Ryan McMahon is hitting .087/.276/.087 with a 31 wRC+, meaning he has been 69% worse than the average major league hitter through nine games. His strikeout rate is at 37.9%, ranking in the 6th percentile across the sport. His whiff rate sits in the 18th percentile. The one number keeping the conversation from total catastrophe is his hard-hit rate, which remains at 91% of his career level, evidence that the contact quality is still there when he does make contact. The problem, as it has always been, is that contact is not coming nearly often enough.
Jose Caballero, meanwhile, is hitting .129/.206/.129 at shortstop and has been a documented concern since the first week of the season. Two of the Yankees’ three infield spots, excluding first base, are producing at a level that would be unacceptable from a utility player on a rebuilding team, let alone a lineup built to compete for a World Series.

The McMahon Problem Is Not New
The swing mechanics got the spotlight all offseason. McMahon narrowed his stance significantly, going from the fourth-widest base in baseball to something more compact, with the goal of getting his hands higher at setup and improving his hip rotation through the ball. The theory was sound. The execution has not arrived yet.
His career numbers show a player who has never posted an above-average offensive season in nine major league years. His best came in 2022, when he managed a 97 wRC+ with 20 home runs. Since then, he has declined in three consecutive seasons. The Yankees acquired him knowing that history and believing the contact quality metrics were an argument for optimism. A hitter with 91st percentile hard-hit rate and 95th percentile exit velocity is not a hitter without ability. He is a hitter whose swing has worked against him.
The issue I keep coming back to is the sprint speed. McMahon is one of the slowest runners in baseball (11th percentile), which means when he does make contact, he cannot beat out anything that is not hit with significant authority. A ground ball that a faster hitter beats for a single is an automatic out for McMahon. That compounds the contact frequency problem in a meaningful way. He needs to barrel balls because everything else is leverage he simply does not have.
Through nine games, the barrels are not showing up regularly enough, and the walks, while encouraging at 20.7%, cannot carry a lineup spot on their own. A player who walks a fifth of the time but hits .087 is not helping the team win baseball games.
The Caballero Piece
McMahon at least has a history of producing at a passable level. Caballero’s offensive struggles feel more structurally concerning because his value was always built around speed and defense, and both have been inconsistent. An early season error on Sunday led to a run that contributed to a loss. For a player whose bat was never going to carry a lineup spot, the glove has to be reliable every night.
Anthony Volpe is targeting a return around May 1, which solves the shortstop side of this equation regardless of what Caballero does between now and then. But McMahon does not have a defined end date the way Caballero does. He is the third baseman for the foreseeable future, and if the stance adjustment does not start translating into results over the next few weeks, the questions about his long-term fit on this roster are going to intensify.

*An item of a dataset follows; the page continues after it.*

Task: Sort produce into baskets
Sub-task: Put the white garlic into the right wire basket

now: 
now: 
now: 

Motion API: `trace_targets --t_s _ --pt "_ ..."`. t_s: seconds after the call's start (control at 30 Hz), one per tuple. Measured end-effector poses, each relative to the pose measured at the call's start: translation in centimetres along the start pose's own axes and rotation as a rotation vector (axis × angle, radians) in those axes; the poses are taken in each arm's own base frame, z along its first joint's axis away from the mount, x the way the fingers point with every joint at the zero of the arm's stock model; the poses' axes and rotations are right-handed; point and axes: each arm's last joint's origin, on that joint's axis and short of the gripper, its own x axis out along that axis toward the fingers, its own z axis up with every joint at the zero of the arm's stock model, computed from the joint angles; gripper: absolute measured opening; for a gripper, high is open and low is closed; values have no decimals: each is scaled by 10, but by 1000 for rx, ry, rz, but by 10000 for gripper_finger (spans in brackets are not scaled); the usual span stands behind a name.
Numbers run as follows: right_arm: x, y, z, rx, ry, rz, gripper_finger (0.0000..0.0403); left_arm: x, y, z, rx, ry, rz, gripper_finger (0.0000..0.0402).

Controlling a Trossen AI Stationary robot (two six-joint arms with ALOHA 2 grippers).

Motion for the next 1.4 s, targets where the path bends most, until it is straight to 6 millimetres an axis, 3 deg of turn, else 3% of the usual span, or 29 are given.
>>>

What the Trade Deadline Represents
Brian Cashman is not going to panic in April over a 7-2 team’s third baseman hitting .087 in nine games. That is not how this organization operates. But if McMahon’s numbers do not improve meaningfully by July, the trade deadline conversation will extend beyond starting pitching for the first time in years.
Third base is not a position where the Yankees have easy internal solutions. George Lombard Jr. profiles as a shortstop. There is no obvious minor league replacement at the hot corner. An external upgrade, whether via trade or available free agent, would require real capital or money the organization may not want to commit mid-season.
The Yankees have time. What they do not have is unlimited patience.